Israeli actress Hanna Laslo won the Best Actress award (Prix d'Interpretation Feminine) for her role in Israeli director Amos Gitai's film entry "Free Zone" at the 58th Cannes Film Festival. Laslo described the movie as touching political subjects, but with humor, through people.
On being awarded the prize, she dedicated it to her mother, a Holocaust survivor of Auschwitz, to all Holocaust survivors still living today, and to the victims of the Middle East conflict, both Israeli and Palestinian. "This is a film with a lot of hope," she said, "a journey of three women in the Middle East, in which I represent the Israeli side. Hanna ben Moshe, the character I portray, is also the daughter of a Holocaust survivor, and at one point in the film she says, 'All of us want to survive.' That is the message of the film. It's high time we come together and try to work out solutions to this problem."
"Free Zone" starts with the meeting of two women: Rebecca, an American (Nathalie Portman) who has been living in Jerusalem for a few months, has just broken off her engagement. She gets into a cab driven by Hanna, an Israeli. But Hanna is on her way to the Free Zone east of the Jordan, where customs and tax regulations are waived, to pick up a large sum of money that "the American", her husband's partner, owes them. Rebecca persuades Hanna to take her along.
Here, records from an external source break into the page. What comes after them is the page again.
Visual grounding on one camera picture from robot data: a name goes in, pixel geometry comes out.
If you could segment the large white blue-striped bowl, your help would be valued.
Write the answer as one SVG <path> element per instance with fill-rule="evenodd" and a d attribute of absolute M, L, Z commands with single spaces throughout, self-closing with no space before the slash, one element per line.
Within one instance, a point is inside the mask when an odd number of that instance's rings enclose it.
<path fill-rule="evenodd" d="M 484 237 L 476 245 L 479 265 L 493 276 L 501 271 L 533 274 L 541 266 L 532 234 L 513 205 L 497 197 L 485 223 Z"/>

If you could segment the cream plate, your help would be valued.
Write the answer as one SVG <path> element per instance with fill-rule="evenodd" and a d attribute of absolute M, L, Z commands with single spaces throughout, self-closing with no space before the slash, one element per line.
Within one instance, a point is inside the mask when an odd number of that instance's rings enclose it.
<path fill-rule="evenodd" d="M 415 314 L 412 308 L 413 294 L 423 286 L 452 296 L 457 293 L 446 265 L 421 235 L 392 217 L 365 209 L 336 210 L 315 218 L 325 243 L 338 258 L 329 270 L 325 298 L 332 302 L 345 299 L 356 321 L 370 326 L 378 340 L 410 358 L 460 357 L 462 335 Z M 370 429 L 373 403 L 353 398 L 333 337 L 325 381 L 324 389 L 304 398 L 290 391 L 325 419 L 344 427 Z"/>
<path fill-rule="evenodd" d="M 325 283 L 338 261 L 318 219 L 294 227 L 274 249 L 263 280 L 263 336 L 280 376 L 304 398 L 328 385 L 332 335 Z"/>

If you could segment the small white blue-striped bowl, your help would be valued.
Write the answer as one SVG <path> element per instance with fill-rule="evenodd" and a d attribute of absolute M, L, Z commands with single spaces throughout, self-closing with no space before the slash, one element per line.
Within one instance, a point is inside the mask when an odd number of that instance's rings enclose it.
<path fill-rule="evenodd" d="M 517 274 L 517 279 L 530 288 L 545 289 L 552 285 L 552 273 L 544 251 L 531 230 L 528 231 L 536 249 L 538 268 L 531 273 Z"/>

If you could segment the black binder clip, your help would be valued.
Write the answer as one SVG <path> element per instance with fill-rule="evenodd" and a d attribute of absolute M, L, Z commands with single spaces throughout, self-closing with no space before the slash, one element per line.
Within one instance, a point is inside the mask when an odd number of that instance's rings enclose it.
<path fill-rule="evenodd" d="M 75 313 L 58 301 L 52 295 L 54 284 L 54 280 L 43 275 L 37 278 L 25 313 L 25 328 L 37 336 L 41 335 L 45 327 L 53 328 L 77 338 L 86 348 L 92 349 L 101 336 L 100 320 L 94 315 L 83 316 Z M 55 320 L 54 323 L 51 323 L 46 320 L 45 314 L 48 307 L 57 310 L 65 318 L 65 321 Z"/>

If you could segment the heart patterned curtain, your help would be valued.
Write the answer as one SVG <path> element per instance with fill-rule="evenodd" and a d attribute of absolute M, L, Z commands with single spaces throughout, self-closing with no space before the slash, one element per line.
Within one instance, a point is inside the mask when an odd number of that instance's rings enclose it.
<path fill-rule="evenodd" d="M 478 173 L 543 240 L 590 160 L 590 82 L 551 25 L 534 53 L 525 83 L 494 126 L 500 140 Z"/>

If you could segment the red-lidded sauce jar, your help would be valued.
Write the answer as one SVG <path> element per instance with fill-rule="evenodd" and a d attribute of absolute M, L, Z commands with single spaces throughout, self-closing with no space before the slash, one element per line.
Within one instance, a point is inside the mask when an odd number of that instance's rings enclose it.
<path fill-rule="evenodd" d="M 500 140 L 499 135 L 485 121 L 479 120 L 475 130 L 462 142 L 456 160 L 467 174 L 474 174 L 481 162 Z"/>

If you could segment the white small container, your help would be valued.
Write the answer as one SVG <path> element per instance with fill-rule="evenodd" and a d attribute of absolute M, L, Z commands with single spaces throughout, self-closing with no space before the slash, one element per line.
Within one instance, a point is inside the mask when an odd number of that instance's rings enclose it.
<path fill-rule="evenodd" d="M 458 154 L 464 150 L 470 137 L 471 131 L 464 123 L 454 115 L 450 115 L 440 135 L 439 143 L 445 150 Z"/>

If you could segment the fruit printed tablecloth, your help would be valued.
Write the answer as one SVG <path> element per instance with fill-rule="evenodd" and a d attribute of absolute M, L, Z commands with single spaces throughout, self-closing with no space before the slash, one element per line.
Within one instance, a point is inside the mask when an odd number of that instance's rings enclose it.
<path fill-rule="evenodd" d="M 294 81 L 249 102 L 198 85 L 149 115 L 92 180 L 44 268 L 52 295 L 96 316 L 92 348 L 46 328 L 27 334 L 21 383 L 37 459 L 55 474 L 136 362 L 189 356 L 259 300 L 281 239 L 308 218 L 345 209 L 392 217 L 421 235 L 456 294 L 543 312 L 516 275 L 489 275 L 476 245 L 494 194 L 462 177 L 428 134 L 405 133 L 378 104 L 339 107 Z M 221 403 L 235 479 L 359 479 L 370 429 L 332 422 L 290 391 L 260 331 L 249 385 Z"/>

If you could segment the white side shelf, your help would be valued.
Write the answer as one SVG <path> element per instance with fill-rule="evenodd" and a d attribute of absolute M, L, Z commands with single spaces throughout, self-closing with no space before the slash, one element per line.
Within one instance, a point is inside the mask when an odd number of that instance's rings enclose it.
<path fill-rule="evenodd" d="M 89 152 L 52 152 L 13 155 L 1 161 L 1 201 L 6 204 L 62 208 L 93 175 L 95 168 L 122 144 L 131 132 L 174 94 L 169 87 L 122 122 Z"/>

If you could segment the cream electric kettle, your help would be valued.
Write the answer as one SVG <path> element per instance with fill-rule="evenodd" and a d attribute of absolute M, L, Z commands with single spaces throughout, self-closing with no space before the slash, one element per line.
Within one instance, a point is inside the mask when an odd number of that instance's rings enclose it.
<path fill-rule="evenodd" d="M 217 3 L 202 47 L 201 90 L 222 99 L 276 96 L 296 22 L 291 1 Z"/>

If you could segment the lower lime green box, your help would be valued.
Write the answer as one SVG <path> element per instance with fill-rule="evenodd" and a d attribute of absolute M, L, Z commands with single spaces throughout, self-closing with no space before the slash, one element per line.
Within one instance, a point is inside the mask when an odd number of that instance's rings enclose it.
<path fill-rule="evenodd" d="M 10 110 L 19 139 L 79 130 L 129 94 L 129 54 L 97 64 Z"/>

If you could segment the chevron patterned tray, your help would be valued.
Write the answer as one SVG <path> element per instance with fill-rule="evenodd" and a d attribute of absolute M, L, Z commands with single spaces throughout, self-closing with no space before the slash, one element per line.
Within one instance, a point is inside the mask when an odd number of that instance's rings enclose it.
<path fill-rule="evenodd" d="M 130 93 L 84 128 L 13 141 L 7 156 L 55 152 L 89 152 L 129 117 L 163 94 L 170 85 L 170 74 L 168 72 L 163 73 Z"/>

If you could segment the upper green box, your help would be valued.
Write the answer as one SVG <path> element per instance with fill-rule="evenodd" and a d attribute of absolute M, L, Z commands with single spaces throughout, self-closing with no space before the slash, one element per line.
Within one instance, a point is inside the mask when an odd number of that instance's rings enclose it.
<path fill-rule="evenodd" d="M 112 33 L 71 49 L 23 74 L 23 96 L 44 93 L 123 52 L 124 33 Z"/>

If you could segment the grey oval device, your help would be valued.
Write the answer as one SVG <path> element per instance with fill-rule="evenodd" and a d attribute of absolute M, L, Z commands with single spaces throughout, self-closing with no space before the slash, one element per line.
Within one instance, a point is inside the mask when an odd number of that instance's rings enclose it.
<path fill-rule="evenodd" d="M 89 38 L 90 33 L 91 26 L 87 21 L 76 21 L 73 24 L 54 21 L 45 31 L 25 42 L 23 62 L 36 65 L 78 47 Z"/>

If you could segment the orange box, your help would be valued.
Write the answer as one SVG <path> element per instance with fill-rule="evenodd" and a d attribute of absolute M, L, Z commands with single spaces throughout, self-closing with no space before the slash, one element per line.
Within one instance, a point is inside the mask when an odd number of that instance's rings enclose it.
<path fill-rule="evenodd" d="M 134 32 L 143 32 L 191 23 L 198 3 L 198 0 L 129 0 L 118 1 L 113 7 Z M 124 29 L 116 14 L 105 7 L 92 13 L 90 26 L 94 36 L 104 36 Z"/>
When they reach the Free Zone, Leila, a Palestinian (portrayed by Hiam Abbass), explains that the American isn't there and that the money has vanished....
Amos Gitai said he made this feature because he was interested in "these pockets of freedom in the Middle East where people of different origins can mingle and find things they can do in common. The barriers which divide the Middle East are both physical and mental. I see the film as offering a bridge which makes it possible to cross these borders without seeing the hatred, the wariness, although it does allow you to see that there are divisions within the societies, and not only between the societies. A bridge that would show that in the Middle East, you have to make use of little scraps of cooperation, and not necessarily concentrate on big ideas. Instead, we have to cling to the little daily events which bring people together."
Free Zone marks Israeli cineaste Amos Gitai's fourth visit to the Cannes Festival competition, his preceding selections were Kadosh (1999), Kippur (2000), and Kedma (2002).